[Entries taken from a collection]
[Start of section]

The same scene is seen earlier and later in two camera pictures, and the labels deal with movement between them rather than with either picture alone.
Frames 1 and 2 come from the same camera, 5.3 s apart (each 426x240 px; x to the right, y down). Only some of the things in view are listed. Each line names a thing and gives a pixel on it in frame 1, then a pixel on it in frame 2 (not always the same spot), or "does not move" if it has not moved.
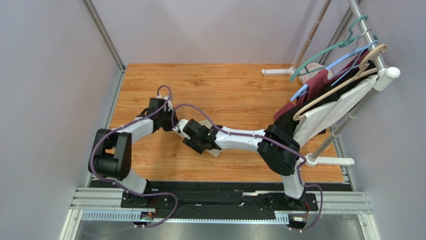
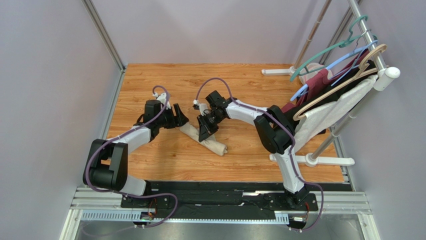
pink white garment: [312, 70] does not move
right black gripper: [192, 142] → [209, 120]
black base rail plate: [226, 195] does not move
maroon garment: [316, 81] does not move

[End of section]
[Start of section]

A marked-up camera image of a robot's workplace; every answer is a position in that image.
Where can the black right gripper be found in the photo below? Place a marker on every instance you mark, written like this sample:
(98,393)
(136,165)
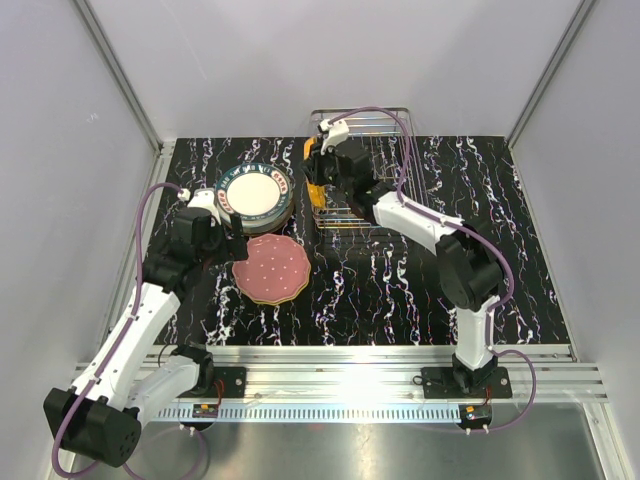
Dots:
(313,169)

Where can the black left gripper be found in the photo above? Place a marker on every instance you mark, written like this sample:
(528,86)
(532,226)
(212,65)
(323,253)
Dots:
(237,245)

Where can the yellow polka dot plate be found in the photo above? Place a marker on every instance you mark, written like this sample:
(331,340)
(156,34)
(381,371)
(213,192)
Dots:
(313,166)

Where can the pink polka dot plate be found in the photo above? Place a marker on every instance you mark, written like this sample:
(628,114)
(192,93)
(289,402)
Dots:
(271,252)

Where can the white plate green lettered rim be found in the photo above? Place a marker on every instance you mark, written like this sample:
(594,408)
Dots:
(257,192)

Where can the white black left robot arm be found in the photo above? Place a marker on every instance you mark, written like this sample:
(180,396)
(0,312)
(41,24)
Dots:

[End of section]
[Start of section]

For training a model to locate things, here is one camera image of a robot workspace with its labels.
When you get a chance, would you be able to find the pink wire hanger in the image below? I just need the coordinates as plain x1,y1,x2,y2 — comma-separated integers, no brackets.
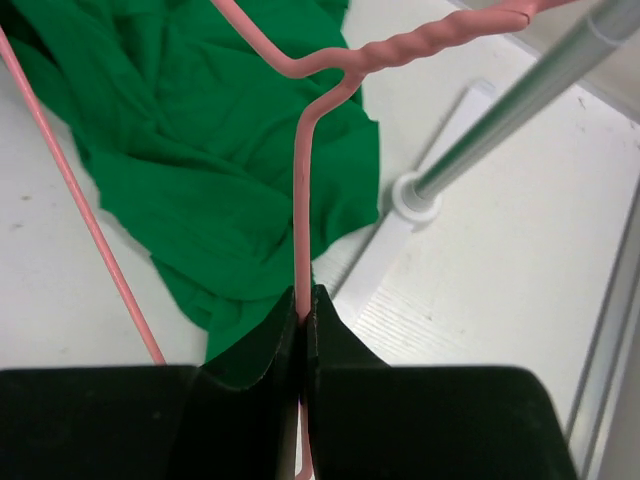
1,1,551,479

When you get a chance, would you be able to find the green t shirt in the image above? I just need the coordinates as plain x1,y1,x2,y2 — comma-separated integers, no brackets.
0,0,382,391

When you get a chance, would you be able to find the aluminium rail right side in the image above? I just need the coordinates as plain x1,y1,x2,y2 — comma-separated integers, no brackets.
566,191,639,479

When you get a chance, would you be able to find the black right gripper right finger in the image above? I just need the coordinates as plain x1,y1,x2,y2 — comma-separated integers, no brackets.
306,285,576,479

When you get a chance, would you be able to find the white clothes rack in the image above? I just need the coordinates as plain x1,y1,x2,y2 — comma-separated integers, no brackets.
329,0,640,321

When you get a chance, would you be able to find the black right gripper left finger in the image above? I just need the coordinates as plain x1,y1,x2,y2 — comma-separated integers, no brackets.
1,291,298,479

[End of section]

## What you are asked to do
If the string "sample" appears in a line of the entries, report the line.

## The answer
Where can the black right gripper be found in the photo below? Place a marker on every instance you mark, written like this sample:
Where can the black left gripper be found in the photo above? Place a marker on every instance you mark, written like this sample:
Where can the yellow polka dot plate be found in the photo above? Place a marker on every instance you mark, written like this sample:
Where can the pink polka dot plate be found in the photo above? Place a marker on every instance you mark, written like this sample:
Where can the white plate green lettered rim be found in the photo above? Place a marker on every instance you mark, written like this sample:
Where can the white black left robot arm be found in the photo above? Place a marker on every instance you mark, written like this sample:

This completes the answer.